暴走しそうな想像に、グッと活を入れて口の中の棒を噛む。
まとわりつく大気の暑さが濃密で、違うアツさを呼び覚ます…
たかがアイスが溶けたくらいでこんな風にアツくなるなんて…いったいどこの中坊だよ、と宮城は自分の頬が赤くなるのを知覚した。

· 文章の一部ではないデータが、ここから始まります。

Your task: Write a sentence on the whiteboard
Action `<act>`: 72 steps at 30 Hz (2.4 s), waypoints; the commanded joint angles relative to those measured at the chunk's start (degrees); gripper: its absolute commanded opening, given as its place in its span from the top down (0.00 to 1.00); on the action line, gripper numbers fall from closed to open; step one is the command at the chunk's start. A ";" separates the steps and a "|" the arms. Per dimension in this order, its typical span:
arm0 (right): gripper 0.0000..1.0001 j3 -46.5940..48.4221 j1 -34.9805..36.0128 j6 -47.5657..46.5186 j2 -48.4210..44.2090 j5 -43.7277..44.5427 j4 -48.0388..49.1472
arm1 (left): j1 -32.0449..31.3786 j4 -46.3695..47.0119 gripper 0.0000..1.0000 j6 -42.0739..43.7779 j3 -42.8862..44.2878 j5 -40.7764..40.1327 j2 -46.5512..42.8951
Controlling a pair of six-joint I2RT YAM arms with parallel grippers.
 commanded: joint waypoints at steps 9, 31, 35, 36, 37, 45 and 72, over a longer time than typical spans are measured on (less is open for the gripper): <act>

自分の中の不埒な想像に、こっそり横を窺えば、潤んだ瞳と目があった。
「あ…暑いッスね」
「お、おう」
「あ、あのっ明日、午後からッスよね?」
「違ぇよ、ワックス乾かすから休みなったろ」
「………」
「………」
ワンワン鳴り止まないセミの声。日差しの暑さは変わらない。
「……あ…の、よ」
「な、なに?」
「手、ベタベタなったから……お前ンち、行っていい?」
耳まで赤くなった三井に、ふいに確信して…
宮城は、思わずだらしなく緩みそうになる頬を、歯を食いしばってやり過ごした。
コートの中なら気にもならない暑さだけど。
こんなアツさを生むのなら、やっぱり夏もワルくない。